Dataset excerpts:

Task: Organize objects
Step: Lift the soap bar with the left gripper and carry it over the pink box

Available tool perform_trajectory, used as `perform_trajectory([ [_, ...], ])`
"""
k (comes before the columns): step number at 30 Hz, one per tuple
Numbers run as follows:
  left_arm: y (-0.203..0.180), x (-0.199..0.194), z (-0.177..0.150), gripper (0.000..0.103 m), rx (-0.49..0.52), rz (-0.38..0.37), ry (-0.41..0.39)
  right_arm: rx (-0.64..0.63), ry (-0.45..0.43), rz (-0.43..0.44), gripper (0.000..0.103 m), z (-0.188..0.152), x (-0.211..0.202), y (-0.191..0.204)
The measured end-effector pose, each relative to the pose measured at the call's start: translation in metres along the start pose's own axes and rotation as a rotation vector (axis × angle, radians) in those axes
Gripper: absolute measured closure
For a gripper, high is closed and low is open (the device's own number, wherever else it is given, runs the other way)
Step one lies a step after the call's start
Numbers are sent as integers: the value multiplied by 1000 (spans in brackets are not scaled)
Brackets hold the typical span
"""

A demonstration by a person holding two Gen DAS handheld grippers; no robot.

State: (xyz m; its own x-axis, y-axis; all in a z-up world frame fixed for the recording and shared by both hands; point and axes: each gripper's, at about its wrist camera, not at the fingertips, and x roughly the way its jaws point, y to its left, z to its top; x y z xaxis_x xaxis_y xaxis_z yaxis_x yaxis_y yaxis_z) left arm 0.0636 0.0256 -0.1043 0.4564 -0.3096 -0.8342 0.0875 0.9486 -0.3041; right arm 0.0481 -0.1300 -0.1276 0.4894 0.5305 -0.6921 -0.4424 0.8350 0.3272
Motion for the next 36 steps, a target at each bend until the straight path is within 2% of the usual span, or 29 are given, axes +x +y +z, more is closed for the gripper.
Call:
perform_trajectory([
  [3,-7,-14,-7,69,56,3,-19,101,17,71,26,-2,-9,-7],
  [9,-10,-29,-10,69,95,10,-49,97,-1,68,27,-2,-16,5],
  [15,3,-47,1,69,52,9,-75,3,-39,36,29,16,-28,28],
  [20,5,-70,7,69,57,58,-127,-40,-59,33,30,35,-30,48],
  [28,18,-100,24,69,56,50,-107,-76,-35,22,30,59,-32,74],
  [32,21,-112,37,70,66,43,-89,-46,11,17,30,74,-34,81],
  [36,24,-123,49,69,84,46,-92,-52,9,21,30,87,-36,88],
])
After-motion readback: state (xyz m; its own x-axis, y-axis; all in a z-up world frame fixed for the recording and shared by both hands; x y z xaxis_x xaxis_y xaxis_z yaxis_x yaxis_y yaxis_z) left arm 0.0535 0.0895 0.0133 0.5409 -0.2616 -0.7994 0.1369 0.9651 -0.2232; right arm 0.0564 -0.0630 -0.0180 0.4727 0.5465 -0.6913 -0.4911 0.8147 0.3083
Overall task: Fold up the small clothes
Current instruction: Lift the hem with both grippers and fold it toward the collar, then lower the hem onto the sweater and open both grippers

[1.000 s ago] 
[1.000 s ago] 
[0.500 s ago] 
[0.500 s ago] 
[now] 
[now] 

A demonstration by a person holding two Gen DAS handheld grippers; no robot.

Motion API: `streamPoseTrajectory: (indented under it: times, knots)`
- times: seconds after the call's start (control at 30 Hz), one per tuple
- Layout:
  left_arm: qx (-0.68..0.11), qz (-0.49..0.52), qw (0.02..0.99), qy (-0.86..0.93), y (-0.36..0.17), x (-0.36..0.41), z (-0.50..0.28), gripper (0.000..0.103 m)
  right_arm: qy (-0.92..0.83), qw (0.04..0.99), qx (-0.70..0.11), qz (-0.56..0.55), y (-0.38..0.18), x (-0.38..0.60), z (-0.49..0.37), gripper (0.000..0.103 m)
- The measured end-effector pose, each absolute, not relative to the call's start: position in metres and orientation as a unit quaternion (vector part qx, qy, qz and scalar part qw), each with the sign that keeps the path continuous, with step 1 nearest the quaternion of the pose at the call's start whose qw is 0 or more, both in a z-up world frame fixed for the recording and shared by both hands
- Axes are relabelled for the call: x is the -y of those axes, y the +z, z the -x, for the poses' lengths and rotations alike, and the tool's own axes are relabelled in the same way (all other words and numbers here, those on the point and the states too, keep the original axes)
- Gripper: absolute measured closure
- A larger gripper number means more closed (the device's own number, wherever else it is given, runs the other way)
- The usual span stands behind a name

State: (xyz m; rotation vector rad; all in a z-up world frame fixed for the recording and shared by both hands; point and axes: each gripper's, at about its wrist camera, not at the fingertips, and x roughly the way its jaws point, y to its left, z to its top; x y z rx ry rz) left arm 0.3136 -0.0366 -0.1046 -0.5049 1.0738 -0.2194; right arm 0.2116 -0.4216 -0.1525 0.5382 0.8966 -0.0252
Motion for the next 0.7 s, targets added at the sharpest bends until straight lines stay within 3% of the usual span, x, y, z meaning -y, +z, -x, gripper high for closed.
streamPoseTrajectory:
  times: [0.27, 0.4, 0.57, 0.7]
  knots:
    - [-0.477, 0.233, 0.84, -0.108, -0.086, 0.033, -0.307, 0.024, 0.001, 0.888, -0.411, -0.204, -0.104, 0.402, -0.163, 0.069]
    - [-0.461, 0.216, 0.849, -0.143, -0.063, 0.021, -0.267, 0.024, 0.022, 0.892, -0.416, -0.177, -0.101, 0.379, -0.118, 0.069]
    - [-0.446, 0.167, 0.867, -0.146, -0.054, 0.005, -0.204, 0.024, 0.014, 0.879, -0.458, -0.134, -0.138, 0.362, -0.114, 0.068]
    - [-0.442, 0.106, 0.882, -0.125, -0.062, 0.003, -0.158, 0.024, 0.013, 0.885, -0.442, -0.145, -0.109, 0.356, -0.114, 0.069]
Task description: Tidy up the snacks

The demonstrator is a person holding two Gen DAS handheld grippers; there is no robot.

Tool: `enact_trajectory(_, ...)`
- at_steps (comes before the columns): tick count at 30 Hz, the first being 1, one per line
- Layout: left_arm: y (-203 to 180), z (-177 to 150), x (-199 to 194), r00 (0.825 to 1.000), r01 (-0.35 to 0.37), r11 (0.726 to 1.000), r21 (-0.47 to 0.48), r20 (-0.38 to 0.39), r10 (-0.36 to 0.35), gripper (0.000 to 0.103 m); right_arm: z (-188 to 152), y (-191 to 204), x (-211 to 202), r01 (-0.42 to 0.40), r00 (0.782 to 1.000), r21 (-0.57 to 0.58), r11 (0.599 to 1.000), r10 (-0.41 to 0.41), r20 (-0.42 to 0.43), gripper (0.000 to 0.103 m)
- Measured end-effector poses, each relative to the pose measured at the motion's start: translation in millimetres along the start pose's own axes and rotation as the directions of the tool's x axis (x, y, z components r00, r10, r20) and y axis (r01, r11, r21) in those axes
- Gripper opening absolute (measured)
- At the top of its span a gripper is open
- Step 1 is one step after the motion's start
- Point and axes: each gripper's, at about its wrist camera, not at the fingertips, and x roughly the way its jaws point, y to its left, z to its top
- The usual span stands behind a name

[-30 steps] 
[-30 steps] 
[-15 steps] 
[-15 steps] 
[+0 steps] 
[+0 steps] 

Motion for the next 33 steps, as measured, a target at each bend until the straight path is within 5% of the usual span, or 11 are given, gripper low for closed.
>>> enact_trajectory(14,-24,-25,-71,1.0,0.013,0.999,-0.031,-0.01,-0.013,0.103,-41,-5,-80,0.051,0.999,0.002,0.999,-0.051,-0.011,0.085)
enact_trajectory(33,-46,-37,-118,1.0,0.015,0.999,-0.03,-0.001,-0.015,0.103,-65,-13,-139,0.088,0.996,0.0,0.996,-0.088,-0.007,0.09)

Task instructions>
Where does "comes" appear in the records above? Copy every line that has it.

Answer section>
k (comes before the columns): step number at 30 Hz, one per tuple
- at_steps (comes before the columns): tick count at 30 Hz, the first being 1, one per line

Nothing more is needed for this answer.